El sí de María y nuestro sí

Pensando en Voz Alta

Por: Enrique A. Gutiérrez T., SJ.

Siempre me ha llamado la atención el momento en el cual una persona presta juramento bien sea para asumir una responsabilidad, o un cargo, para dar testimonio o declaración sobre algo. Me pregunto si la persona es consciente de ese “sí, juro” que pronuncia y que es un verdadero compromiso de vida. Me inquieta si, con el paso del tiempo, la persona evalúa la manera como ha cumplido dicha promesa y las implicaciones que conlleva el no dar cumplimiento a la palabra empeñada.

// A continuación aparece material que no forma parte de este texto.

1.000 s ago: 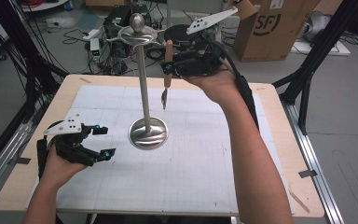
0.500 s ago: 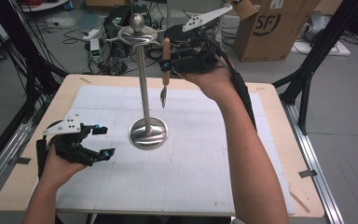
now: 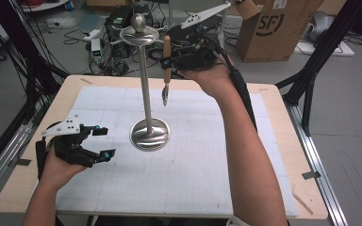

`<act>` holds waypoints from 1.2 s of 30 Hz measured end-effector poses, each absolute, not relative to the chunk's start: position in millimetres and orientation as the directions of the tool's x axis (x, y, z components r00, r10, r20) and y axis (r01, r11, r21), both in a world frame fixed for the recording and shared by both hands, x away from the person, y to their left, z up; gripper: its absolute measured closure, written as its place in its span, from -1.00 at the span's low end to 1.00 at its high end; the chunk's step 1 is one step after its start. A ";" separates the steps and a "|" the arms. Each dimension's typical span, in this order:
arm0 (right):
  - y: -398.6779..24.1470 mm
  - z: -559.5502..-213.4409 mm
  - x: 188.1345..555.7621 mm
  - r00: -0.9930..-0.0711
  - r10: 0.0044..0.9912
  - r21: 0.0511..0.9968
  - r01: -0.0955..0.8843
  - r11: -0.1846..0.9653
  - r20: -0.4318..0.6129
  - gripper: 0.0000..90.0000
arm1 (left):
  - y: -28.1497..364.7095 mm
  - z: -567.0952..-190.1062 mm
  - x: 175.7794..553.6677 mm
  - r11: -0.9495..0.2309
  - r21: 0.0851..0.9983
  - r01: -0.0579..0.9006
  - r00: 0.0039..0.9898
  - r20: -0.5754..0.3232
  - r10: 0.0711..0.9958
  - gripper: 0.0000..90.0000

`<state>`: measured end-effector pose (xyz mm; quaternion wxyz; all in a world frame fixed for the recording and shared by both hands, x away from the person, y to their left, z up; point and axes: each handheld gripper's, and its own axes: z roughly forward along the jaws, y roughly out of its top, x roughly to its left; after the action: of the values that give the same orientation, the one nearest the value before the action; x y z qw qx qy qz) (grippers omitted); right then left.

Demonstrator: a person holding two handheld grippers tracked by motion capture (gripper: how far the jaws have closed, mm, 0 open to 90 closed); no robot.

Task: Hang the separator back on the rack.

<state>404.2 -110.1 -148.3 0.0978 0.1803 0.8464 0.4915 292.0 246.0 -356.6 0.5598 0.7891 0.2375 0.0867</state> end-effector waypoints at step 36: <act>-153.4 -168.6 395.0 -0.896 0.443 0.906 0.211 0.366 0.030 -0.08 | 248.2 -360.6 294.7 -0.265 0.920 0.287 0.869 -0.133 0.477 -0.70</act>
<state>395.0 -153.4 -168.6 0.1103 0.1997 0.8190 0.5265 294.7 248.2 -360.6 0.5559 0.7908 0.2416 0.0854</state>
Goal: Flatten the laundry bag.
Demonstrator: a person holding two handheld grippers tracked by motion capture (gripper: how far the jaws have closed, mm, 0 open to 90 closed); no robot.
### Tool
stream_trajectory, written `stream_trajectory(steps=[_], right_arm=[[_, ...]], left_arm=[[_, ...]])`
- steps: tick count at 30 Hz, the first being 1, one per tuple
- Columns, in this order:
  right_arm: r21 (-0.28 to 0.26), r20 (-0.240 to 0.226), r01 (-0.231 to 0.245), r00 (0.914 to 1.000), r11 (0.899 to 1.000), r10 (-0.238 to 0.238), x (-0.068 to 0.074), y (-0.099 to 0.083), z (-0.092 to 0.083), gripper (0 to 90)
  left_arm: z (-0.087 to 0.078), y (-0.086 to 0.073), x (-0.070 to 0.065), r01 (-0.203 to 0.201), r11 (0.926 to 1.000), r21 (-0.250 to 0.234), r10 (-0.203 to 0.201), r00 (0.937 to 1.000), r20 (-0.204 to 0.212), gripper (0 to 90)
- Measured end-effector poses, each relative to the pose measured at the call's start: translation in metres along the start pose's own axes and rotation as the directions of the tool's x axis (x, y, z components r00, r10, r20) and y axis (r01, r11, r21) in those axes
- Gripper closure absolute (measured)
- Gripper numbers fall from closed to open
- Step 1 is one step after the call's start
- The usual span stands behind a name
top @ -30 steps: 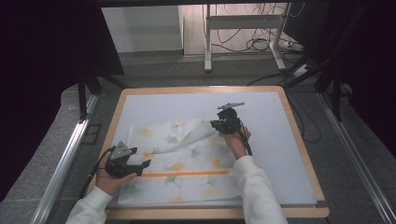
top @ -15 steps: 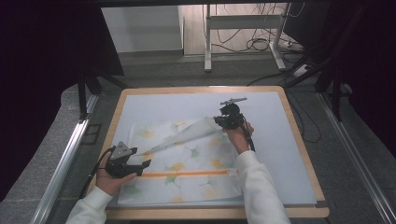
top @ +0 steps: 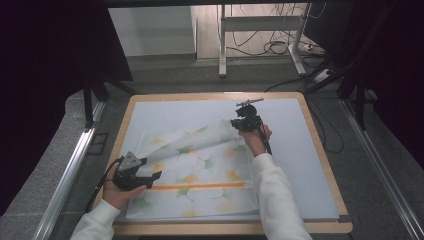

He llegado a pensar que muchos de esos juramentos se centran en el cumplimiento –cumplo y miento- porque externamente se da la impresión de estar cumpliendo la palabra empeñada, pero interiormente, la realidad es muy distinta, porque no hay coherencia entre lo dicho y la manera como se procede.

No es ese el caso de la virgen María, personaje central de las lecturas de este domingo. El Sí que ella dio fue incondicional, significó jugarse la vida toda en función de la misión que había recibido: ser la madre de Dios. Y de verdad que la cumplió. Lo arriesgó todo, lo entregó todo y se puso en las manos del Señor “para hacer su voluntad”, para “cumplir las cosas como se las había dicho el ángel”. Por eso, el reconocimiento de su prima Isabel no se hace esperar, surge de lo más profundo del corazón “dichosa tú, que has creído, porque lo que te ha dicho el Señor se cumplirá”. Es lo mismo que enfatiza la segunda lectura, tomada de la carta a los Hebreos, citando las palabras del salmo 39 “aquí estoy yo para hacer tu voluntad”. Por eso, María se constituye en modelo del creyente y del discípulo. Del creyente porque se fía plenamente de la palabra que se le ha manifestado, y la ha acogido como la manifestación de los planes de Dios sobre ella. Es modelo del discípulo porque una vez que la palabra ha sido acogida pone todos los medios a su alcance para que sea cumplida dicha palabra.

Se convierte en un ejemplo para nosotros, nos interroga acerca de lo que hacemos cuando conocemos lo que Dios quiere de nosotros, cuál es su voluntad. Surge entonces la pregunta sobre nuestra disponibilidad y diligencia para hacer lo que esté en nuestras manos para cumplir y hacer realidad esa voluntad. El punto clave está en la actitud más que en las palabras.

Nos acercamos a la celebración de la Navidad, quedan cinco días. ¿Cómo hemos dispuesto nuestro corazón para que Jesús nazca en cada uno de nosotros? ¡Qué estamos haciendo para ser verdaderos creyentes y discípulos? ¿Cómo podemos ser más coherentes en nuestra vida? De la respuesta que demos a esas preguntas podemos ver si estamos en la línea de dar un sí incondicional, que corresponda a lo que decimos y pensamos, o nos estamos quedando en la línea del cumplo-y-miento, con lo cual se estaría generando un desajuste interior. Dar el sí a ejemplo de María es asumir un compromiso de vida, como lo deben hacer los esposos en su matrimonio, como lo debemos hacer los sacerdotes en nuestro ministerio, como lo deben hacer las religiosas y religiosos en su vida consagrada, como lo deben hacer los laicos en sus tareas diarias. ¿Es tu sí incondicional?